ÓPIO DO POVO – Moses Hess, num ensaio publicado na Suíça em 1843, também utilizou a mesma ideia: A religião pode fazer suportável […] a infeliz consciência de servidão… de igual forma o ópio é de boa ajuda em angustiantes doenças.
Além de Heine e Hess, uma ideia similar aparece em “Histoire de Juliette”, ou “Les Prospérités du Vice”, obra do marquês de Sade, de 1797: “É ópio que você faz seu povo tomar, para que, anestesiado por esse sonífero, ele não sinta as feridas que você lhe rasga.”
Novalis, outro poeta alemão, também teria usado uma comparação semelhante em Blüthenstaub (Grãos de pólen), seu primeiro trabalho publicado na revista Athenäum, em 1798: “Sua suposta religião age simplesmente como um ópio: excitante, estonteante, acalmando os sofrimentos dos fracos.”
RESIGNAÇÃO – Certamente Marx é contestado porque demonstrou que a Igreja não só em nada contribuiu para o desenvolvimento da Humanidade, como foi a responsável pela sua resignação, atrofiamento da criatividade, passividade e autoconstatação de sua inferioridade diante de outro homem, a começar pelo Papa, infalível e cultuado como direto representante de Deus neste planeta!
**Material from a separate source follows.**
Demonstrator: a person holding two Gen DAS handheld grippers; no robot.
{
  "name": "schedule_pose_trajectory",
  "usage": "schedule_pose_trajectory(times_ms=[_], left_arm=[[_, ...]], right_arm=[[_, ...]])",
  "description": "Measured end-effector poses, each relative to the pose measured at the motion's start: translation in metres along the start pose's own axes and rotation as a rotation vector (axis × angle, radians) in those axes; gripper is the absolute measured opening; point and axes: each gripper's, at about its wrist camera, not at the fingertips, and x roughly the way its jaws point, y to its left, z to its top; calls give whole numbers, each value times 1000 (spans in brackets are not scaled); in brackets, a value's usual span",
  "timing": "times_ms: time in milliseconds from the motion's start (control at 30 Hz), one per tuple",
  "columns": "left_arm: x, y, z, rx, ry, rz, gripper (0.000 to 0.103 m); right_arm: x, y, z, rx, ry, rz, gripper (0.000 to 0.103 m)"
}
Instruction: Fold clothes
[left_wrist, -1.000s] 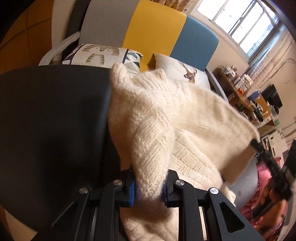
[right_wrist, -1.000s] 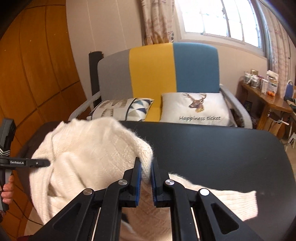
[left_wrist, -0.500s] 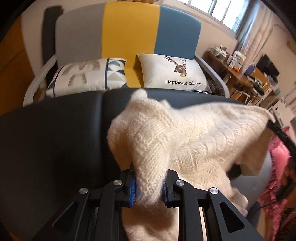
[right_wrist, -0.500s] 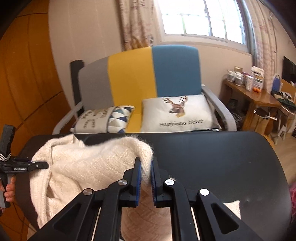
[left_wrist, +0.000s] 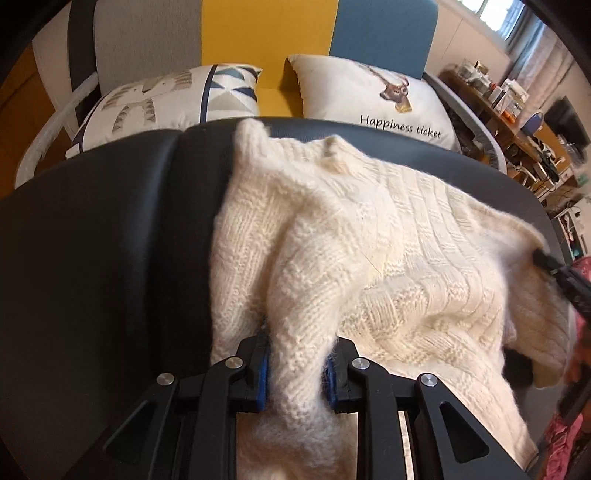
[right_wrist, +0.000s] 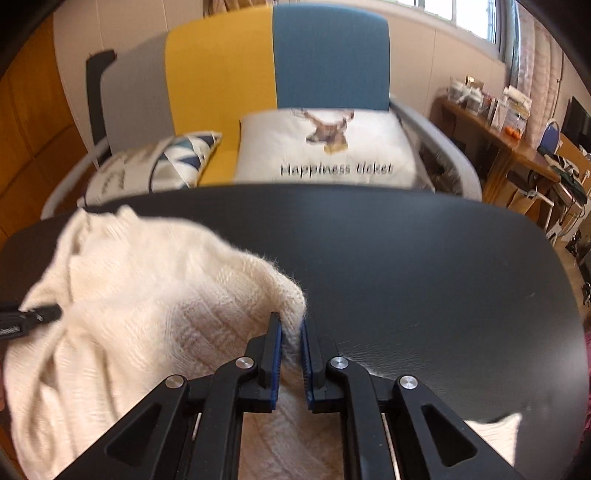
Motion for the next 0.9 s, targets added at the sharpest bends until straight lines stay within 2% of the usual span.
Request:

Portanto, Léo Moulin, que teve uma de suas declarações postadas pelo admirado Puggina, onde afirma que “… A obra prima da propaganda anticristã é ser bem sucedida em criar nos cristãos, sobretudo nos católicos, uma consciência pesada …” efetivamente referiu-se a si mesmo!
Se as fortunas arrecadas pelo catolicismo/cristianismo nos gastos em construções de seus templos, obras de arte de valores inestimáveis guardadas a sete chaves, avaliação impossível de ser feita do patrimônio dessa mesma Igreja, fossem canalizadas para melhorar a vida do cidadão, Marx jamais teria razão em defender esse homem explorado pelo empregador/capitalista, e jamais poderia ter dito, assim como outros o fizeram também, que a religião é o ópio do povo!
CAPITAL E TRABALHO – Em minha defesa, antecipo que não sou comunista, e a TI é minha testemunha nesses oito anos que a frequento. Mas, a situação cada vez mais deplorável do ser humano no Brasil e no mundo, explorados, roubados, enganados, com as suas forças de trabalho sendo pessimamente remuneradas, e se exigindo deste trabalhador cada vez mais horas de trabalho para o enriquecimento do comerciante ou industrial ou banqueiro, Marx não poderia neste momento deixar de ser estudado, de ser analisado, pois a ojeriza que sofre dos capitalistas está na razão direta que não aceitam mudanças nesta relação trabalho/capital, enquanto hoje não só se faz necessária, quanto o futuro da humanidade está relacionado diretamente às reformas que precisam ser feitas, de o trabalhador ser mais valorizado e considerado pelos ricos ou pelos seus empregadores!
Meu abraço ao articulista que reverencio. Desejo-lhe saúde e vida longa.